◆ ASSIGNMENT ◆
If a line of the listing below contains the string "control", count it, then give the total by itself.

[DATASET RECORDS — start]

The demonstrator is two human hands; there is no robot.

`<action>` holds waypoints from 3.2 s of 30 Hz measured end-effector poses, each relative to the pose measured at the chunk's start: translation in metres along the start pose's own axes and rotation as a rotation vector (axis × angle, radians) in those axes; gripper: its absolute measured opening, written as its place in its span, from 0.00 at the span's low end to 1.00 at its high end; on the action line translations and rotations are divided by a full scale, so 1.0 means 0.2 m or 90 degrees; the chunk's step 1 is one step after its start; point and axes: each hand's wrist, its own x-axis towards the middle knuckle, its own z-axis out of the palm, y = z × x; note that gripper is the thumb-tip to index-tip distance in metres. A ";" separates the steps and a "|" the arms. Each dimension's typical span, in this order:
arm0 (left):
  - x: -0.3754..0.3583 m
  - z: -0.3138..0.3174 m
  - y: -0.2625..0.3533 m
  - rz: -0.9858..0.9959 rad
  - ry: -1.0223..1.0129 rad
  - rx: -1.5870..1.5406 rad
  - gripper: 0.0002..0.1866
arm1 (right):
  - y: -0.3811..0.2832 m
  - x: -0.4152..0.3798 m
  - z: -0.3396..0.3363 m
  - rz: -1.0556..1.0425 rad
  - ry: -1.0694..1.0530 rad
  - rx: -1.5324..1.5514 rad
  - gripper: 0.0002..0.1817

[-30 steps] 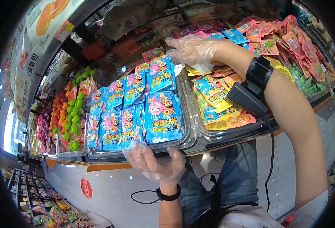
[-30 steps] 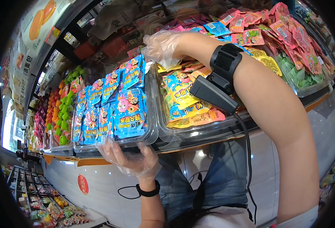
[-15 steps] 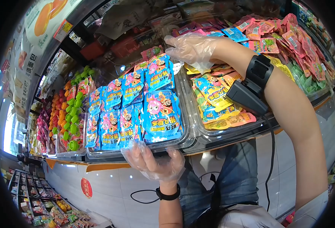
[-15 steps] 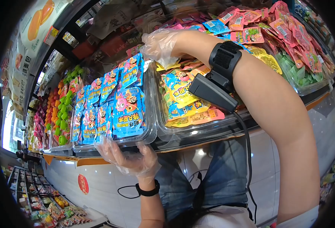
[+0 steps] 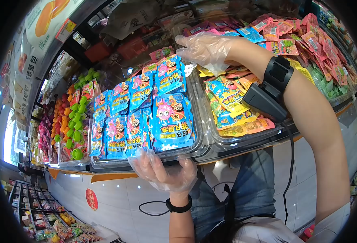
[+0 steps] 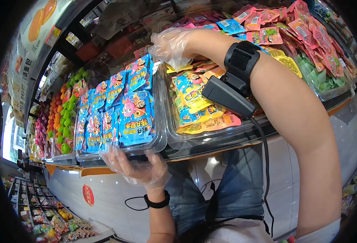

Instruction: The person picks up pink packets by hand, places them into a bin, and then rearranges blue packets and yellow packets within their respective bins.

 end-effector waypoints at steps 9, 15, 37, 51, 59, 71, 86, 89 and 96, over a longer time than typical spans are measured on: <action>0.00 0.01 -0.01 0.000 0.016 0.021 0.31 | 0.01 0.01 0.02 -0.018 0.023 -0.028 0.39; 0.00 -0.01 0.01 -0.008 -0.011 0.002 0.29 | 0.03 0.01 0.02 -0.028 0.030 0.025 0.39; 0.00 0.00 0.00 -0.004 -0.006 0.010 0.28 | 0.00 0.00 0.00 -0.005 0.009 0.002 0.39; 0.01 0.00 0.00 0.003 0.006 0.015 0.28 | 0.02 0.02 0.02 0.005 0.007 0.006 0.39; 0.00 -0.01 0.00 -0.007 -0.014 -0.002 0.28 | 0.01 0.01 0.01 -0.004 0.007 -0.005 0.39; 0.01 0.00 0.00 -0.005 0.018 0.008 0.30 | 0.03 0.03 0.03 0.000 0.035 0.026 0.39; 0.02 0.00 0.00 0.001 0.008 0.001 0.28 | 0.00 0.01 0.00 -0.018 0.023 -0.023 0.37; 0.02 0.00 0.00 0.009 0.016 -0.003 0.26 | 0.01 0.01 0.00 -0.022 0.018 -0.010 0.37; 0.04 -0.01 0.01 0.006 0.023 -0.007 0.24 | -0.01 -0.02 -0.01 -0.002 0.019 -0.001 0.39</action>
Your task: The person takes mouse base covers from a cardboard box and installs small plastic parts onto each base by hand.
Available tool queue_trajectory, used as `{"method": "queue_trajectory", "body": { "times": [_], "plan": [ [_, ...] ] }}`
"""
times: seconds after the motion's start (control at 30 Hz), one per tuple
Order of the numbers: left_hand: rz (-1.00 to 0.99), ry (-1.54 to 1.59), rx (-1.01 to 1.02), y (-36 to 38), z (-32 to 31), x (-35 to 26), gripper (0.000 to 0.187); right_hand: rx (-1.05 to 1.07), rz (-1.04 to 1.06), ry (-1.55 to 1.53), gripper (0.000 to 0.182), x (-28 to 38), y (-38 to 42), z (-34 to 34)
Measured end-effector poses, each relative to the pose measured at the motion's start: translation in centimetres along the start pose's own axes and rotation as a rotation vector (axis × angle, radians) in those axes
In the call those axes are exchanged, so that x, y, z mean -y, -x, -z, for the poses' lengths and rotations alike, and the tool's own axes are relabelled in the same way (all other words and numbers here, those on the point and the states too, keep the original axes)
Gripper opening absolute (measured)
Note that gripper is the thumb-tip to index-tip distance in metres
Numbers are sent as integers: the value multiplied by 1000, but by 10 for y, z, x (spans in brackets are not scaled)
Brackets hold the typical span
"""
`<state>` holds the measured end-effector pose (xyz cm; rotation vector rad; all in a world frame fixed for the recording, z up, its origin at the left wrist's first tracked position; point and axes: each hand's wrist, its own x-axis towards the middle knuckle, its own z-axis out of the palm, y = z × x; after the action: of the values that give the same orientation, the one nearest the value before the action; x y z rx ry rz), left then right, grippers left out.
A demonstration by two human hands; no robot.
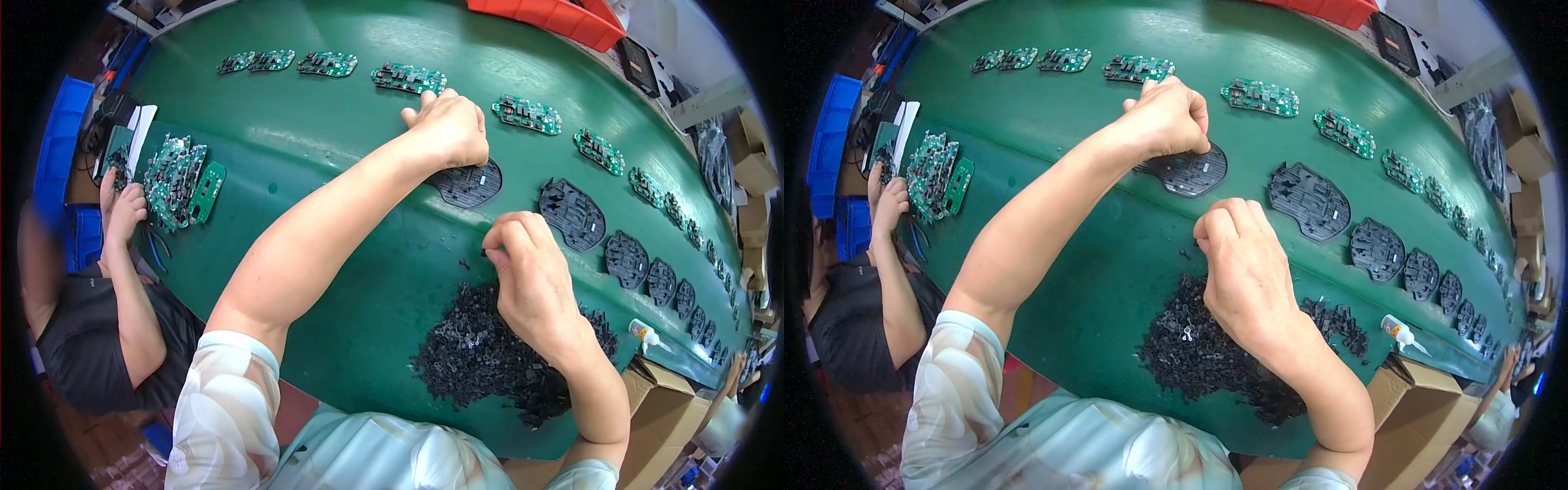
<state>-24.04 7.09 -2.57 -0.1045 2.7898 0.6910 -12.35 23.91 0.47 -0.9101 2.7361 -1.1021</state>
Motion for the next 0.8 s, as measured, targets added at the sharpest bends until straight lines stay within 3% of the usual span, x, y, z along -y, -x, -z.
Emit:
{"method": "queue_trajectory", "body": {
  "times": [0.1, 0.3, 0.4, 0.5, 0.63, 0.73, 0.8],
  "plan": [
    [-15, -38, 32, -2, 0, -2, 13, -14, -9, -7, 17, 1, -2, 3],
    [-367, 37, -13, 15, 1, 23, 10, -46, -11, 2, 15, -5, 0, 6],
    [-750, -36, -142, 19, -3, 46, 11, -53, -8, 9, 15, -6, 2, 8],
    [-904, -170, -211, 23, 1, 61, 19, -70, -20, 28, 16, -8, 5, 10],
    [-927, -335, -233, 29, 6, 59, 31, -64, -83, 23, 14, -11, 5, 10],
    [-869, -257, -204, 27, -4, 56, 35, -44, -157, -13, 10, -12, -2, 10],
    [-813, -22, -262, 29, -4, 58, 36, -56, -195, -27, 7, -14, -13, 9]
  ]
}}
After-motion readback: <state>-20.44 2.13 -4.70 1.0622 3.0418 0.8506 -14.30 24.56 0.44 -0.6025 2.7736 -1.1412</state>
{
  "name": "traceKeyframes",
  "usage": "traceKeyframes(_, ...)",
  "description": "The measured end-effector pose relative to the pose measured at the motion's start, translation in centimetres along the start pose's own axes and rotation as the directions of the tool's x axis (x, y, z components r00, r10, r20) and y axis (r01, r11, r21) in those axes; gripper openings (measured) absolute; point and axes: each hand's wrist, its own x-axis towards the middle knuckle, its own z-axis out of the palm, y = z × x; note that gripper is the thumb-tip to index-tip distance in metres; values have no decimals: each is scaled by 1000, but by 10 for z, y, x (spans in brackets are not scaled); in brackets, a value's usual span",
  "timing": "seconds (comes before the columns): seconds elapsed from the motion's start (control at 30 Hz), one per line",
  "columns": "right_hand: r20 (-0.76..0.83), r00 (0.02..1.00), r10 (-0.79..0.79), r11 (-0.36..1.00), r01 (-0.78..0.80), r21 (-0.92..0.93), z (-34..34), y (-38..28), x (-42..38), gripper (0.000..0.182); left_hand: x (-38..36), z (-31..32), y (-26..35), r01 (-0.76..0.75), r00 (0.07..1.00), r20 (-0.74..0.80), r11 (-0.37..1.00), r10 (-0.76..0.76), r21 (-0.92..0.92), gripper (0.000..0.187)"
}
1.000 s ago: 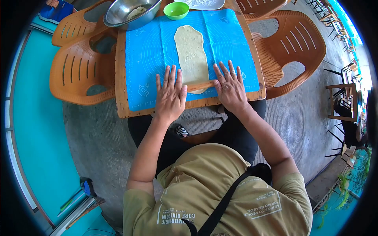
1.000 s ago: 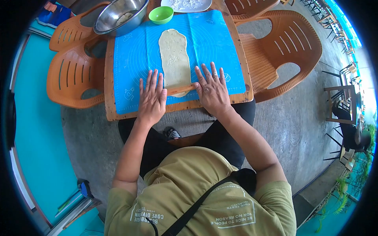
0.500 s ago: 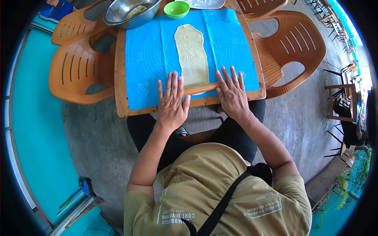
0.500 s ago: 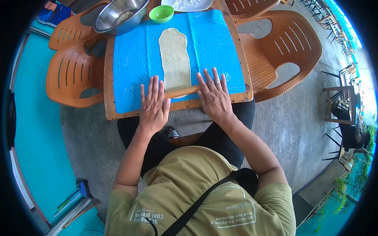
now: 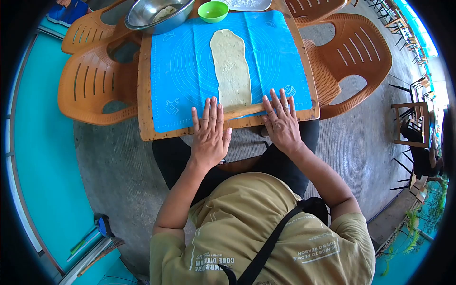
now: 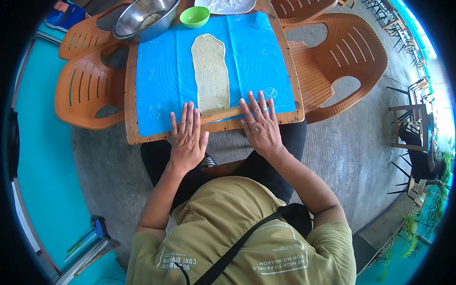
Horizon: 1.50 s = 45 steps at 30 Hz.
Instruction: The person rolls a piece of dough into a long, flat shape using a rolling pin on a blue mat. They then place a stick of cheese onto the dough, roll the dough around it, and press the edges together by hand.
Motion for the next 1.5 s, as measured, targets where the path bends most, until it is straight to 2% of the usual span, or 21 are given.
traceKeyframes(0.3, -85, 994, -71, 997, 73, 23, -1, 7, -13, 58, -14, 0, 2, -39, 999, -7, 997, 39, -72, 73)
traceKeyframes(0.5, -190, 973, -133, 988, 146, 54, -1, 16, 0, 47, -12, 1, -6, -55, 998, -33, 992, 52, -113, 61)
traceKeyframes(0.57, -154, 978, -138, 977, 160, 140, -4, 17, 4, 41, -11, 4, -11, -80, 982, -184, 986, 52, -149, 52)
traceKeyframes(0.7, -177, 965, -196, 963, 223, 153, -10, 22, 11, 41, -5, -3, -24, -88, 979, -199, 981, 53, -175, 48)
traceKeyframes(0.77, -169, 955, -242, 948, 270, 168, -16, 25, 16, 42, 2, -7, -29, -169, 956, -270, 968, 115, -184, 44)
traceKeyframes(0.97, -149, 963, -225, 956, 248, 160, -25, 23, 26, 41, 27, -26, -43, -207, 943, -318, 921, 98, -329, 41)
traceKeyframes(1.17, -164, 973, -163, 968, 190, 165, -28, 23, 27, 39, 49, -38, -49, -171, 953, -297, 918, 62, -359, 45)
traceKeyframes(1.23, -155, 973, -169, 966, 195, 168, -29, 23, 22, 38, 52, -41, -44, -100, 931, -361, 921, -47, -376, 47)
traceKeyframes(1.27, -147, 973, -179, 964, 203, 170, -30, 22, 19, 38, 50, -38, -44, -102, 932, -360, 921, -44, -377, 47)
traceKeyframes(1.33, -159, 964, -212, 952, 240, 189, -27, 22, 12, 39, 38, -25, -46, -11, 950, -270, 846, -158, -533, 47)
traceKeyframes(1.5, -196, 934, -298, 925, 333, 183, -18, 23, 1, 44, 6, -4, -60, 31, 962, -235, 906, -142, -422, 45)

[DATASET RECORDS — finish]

◆ FINISHED TASK ◆
2